Friday, January 11, 2008

Life is a Highway!

Barely reaching home, I’m all restless wanting to go right back to my pad, fire up the notebook and start typing away again. I wonder if this is what they call hypergraphia. Oh my goodness, my dream was to become a famous writer, not a famous quack who couldn’t stop writing! I guess this is born from all the emotions and feelings buried deep down inside just exploding to come out.

Maybe all there is to say has been poured out, and there’s nothing left to say, then maybe I’ll be one suffering from writer’s block. How’s that for a change?

Ever feel that urge to just pour everything out at once? What you feel at work, your family, your friends, your neighbors or even about stuff like politics or the economy or just simply your radical views about the weather, the climate change thingy.

If you ask me, this may very well be one of those days. Not only do I feel like I’m suffering from acute hypergraphia, I think I’m suffering from acute anything that has hyper tagged along with it. I spent an unusually large amount of time at the gym today, having being absent for almost 1 month. I think I’ve been away so long that I couldn’t even recognize the face of my group exercise instructor anymore. When he went about his usual welcoming the newbies routine and asked first timers to put up their hands, I was almost compelled to do so. After an unusual 2 hour work out, I then adjourned to the pasar malam next door and walked some more.

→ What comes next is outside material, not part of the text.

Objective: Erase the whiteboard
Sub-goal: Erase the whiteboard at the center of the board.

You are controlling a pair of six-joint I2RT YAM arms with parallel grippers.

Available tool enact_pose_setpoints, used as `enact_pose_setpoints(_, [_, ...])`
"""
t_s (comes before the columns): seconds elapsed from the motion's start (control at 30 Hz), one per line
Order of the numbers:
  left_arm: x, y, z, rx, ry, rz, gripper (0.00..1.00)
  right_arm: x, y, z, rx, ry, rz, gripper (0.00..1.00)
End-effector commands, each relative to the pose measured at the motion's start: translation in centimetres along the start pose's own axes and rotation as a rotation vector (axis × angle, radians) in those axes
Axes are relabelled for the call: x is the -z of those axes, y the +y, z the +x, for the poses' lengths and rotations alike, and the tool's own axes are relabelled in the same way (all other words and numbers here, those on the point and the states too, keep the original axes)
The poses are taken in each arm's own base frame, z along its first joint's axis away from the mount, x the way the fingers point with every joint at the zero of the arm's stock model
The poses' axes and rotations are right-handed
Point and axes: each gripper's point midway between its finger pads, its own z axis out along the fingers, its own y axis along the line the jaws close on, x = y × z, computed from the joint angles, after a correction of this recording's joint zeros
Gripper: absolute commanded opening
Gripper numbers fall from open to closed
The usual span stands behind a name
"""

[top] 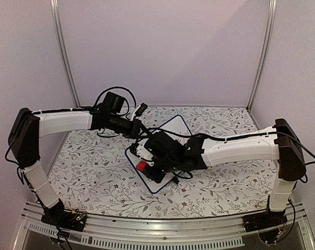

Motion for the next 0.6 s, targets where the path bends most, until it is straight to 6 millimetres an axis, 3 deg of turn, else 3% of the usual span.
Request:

I don’t know what got into me but if it was a jogging spirit, it couldn’t have picked a worst body than the lump that I am.

Anyways, my thoughts of the day. Of late, I have been checking out profiles of my childhood friends whom which I have lost contact with some for more than 15 years. Many of them are in Australia and Singapore, places which I have stayed in before for many years before deciding that at home in a more familiar surrounding is fun too. So here I am, 2008 and turning 31 years old in Kuala Lumpur.

Not that it’s crappy here or anything, but the fighter in me is slowly waking up and trying to hint at me that there could be more to life that the comfortable routine I am putting myself through right now. I don’t know if it’s a form of self sabotage or the likes but every time I get comfortably settled down somewhere, I pluck myself up and relocate somewhere else for the sake of doing it. Then later on when I’m visiting a friend in his/her beautiful house, I start to envy how settled down they are and their ‘beautiful’ lives.

Don’t I have a chance at it too? I guess I do but for the past 5 years I chose to live (literally) like a nomad, shuttling between Singapore, KL and Penang constantly. My car doubled as my bedroom most of the time and when I wasn’t working the daily grind, I would be on the road traveling.

Now I’m contemplating if, at 31 I should put myself through that ‘experience’ again. Come to think about it, if I take another 10 years do be on the road, traveling and staying at places I had only wished upon during my childhood, the worst it could get is, I get settled down at about 40!

Life is a highway right? Or that’s what they sing about all the time. I guess I’m one of the suckers who got sucked into all that hype. So I guess in situations like this, it’s not that awkward to be saying “Now kids, don’t try this at home!” How corny!

Well a crossroad is a crossroad. When u ride up to it, there’s probably only 2 choices you can make there and then, go left or go right, or if you’re lucky enough, you get to go straight ahead and choose to exit at the next one. Anyway you choose to look at it, sooner or later you have to choose. Its been 2.5 hours since I turned on the pc just now and thank goodness my little hypergraphia binge is slowly wearing off.

I still feel like saying a lot more, but thanks to the magic of blogs, I can still come back tomorrow when the craving starts and I start to write a whole load of crap again. So hope to see all of you here again soon!